TASK PROMPT:
Whenever a line of the listing contains the string "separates", return that line.

MATERIAL FOR THE TASK:
┄┄┄┄┄┄┄┄┄┄┄┄┄┄┄┄┄┄┄┄
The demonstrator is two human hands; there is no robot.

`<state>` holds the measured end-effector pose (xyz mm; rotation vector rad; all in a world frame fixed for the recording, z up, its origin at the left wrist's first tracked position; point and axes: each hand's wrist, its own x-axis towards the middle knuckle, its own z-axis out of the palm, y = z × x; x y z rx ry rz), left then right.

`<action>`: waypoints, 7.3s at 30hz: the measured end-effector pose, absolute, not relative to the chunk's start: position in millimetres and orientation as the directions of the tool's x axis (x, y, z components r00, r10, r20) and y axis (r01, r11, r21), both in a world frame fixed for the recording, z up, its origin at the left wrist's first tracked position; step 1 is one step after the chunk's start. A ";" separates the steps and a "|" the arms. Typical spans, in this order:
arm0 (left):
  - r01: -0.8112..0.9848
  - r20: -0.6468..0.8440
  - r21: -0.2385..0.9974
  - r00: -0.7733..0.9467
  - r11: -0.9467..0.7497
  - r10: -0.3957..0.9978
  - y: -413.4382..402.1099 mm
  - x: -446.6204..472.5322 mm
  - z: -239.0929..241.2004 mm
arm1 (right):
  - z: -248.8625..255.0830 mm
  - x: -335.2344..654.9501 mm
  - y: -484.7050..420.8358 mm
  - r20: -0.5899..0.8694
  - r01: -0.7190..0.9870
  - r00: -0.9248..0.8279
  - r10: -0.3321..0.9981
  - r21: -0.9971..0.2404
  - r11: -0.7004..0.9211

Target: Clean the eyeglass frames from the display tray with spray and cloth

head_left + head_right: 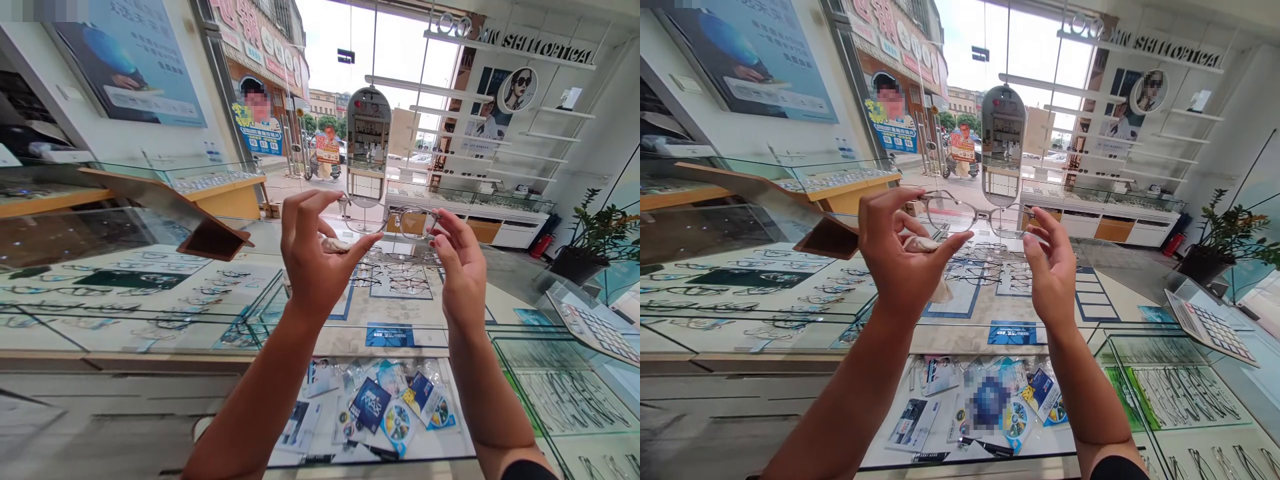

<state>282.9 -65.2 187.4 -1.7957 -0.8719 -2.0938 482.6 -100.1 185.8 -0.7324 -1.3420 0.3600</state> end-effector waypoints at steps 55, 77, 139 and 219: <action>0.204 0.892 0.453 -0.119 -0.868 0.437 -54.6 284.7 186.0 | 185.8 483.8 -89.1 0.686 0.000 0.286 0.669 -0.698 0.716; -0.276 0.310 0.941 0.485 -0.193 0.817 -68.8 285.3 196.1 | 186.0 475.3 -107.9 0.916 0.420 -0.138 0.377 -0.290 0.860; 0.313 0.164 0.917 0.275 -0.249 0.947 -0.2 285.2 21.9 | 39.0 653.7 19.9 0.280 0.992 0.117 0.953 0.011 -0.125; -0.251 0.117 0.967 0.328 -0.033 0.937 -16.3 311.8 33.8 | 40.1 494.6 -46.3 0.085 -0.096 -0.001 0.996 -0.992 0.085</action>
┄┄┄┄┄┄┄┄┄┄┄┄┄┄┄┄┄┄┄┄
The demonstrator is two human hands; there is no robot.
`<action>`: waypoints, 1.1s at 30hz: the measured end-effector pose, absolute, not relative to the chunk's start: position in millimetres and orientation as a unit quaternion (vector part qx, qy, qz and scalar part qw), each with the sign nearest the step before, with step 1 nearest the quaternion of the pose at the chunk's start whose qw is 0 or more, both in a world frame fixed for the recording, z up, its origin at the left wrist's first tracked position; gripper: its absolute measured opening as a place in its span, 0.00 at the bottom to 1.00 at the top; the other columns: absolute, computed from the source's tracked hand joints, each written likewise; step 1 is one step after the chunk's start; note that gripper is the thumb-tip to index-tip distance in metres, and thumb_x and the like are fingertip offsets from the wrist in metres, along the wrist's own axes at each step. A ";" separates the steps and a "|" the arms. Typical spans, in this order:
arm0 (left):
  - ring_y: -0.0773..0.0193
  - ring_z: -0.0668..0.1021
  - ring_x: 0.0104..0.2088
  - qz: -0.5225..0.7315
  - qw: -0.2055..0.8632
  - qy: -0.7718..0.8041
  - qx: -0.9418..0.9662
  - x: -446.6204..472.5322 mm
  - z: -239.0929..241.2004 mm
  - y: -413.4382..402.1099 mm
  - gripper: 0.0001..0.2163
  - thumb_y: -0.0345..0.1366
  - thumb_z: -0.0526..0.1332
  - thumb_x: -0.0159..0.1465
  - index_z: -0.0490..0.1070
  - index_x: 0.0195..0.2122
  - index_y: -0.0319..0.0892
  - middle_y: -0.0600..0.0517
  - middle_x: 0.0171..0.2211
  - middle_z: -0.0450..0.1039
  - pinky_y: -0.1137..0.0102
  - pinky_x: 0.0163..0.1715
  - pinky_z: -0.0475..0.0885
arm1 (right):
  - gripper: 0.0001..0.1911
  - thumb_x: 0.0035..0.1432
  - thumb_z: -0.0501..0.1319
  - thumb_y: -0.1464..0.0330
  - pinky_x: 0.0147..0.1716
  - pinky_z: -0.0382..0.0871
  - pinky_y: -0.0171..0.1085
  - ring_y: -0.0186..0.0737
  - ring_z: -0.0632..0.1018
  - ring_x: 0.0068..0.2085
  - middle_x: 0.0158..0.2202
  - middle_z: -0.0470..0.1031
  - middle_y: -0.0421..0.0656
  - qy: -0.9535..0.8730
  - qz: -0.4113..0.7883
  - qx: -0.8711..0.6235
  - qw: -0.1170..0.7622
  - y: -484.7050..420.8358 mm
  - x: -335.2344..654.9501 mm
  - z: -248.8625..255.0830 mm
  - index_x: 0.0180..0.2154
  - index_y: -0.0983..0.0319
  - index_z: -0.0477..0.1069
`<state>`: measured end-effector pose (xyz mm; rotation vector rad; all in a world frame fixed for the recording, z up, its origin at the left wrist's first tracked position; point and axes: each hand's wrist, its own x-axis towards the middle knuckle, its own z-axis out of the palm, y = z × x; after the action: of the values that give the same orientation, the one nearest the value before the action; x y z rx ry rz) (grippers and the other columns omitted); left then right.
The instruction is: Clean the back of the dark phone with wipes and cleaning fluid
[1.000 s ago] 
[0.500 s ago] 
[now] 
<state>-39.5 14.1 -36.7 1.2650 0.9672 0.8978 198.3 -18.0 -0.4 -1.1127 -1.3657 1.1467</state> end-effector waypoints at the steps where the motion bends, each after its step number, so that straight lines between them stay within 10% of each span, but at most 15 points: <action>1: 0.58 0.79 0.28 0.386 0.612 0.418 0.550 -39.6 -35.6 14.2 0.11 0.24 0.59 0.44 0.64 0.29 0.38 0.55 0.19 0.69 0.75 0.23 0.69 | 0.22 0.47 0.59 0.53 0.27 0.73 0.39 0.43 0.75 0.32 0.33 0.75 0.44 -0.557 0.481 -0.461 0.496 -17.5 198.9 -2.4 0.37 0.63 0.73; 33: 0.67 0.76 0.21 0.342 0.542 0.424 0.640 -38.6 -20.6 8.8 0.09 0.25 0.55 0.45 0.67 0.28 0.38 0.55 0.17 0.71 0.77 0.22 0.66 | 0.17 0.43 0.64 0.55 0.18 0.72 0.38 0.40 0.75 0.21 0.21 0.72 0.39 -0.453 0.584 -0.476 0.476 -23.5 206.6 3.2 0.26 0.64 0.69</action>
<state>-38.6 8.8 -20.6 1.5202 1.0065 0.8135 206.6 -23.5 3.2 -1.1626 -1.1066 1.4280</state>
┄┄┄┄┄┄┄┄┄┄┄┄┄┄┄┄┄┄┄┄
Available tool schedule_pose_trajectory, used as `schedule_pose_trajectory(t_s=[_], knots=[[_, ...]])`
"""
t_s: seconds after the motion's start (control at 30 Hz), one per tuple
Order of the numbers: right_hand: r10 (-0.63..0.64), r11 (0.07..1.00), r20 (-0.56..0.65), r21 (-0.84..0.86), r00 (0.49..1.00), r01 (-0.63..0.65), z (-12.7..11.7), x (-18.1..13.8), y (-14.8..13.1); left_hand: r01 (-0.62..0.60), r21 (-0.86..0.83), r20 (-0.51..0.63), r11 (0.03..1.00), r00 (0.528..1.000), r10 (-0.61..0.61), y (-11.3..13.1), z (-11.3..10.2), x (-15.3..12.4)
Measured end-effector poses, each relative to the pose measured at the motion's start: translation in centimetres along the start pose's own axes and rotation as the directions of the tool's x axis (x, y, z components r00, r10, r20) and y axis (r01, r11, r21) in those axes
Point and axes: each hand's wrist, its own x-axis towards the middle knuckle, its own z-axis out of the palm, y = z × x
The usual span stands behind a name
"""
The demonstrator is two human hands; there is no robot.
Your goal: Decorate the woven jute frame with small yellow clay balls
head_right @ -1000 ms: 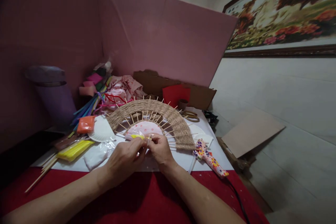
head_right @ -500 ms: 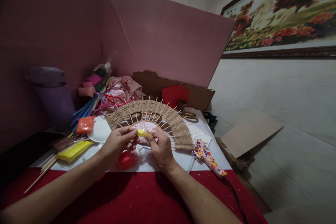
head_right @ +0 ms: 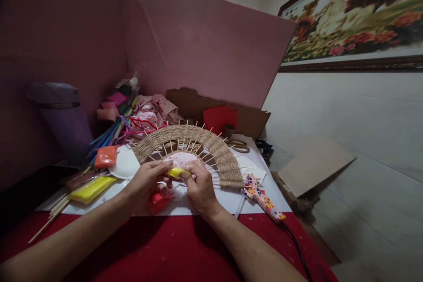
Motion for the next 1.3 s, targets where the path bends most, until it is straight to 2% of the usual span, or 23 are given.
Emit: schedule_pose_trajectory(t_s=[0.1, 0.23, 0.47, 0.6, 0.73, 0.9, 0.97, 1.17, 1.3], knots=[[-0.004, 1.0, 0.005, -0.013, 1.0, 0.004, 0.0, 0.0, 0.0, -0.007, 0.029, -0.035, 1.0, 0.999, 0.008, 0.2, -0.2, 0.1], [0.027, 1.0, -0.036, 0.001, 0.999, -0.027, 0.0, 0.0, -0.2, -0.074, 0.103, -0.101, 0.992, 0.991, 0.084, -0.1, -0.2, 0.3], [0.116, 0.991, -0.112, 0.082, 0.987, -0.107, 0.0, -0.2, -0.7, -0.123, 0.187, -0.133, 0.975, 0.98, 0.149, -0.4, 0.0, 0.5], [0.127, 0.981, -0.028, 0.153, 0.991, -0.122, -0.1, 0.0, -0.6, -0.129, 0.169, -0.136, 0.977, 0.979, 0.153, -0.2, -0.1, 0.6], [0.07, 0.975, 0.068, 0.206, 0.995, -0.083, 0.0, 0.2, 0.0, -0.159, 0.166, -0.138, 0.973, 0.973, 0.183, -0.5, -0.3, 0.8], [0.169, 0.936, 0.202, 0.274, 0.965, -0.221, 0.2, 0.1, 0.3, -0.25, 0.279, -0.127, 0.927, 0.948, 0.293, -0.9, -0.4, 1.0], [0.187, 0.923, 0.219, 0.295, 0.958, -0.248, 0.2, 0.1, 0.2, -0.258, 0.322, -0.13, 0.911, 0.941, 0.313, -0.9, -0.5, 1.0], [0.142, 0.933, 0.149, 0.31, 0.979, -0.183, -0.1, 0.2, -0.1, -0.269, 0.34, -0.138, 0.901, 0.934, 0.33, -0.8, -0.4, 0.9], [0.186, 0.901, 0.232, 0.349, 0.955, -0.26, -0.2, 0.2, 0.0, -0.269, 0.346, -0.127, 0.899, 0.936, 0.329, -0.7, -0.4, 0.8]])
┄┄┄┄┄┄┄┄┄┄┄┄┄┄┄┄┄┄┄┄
ANSWER SPACE:
`<action>`: waypoints, 7.3s at 30hz: the measured end-effector pose, absolute, not relative to the chunk's start: position in millimetres and orientation as the directions of the tool's x axis (x, y, z components r00, r10, r20) and y axis (r01, r11, r21), both in a world frame fixed for the recording, z up, its origin at the left wrist's first tracked position; step 1 is one step after the chunk's start. A ";" separates the steps and a "|" the arms. Typical spans, in this order:
`<action>`: waypoints, 1.1s at 30hz: the measured end-effector pose, absolute, not relative to the chunk's start: position in millimetres and orientation as a unit quaternion (vector part qx, qy, qz and scalar part qw), each with the sign nearest the step before, with step 1 nearest the quaternion of the pose at the chunk's start whose qw is 0 or more, both in a world frame fixed for the recording, z up, its origin at the left wrist's first tracked position; gripper: its absolute measured opening as a place in its span, 0.00 at the bottom to 1.00 at the top; the other columns: absolute, computed from the source's tracked hand joints, each written likewise; step 1 is one step after the chunk's start; note that gripper is the thumb-tip to index-tip distance in metres, and thumb_x and the like are fingertip offsets from the wrist in metres, along the wrist's own axes at each step. A ";" separates the steps and a "|" the arms. Typical spans, in this order:

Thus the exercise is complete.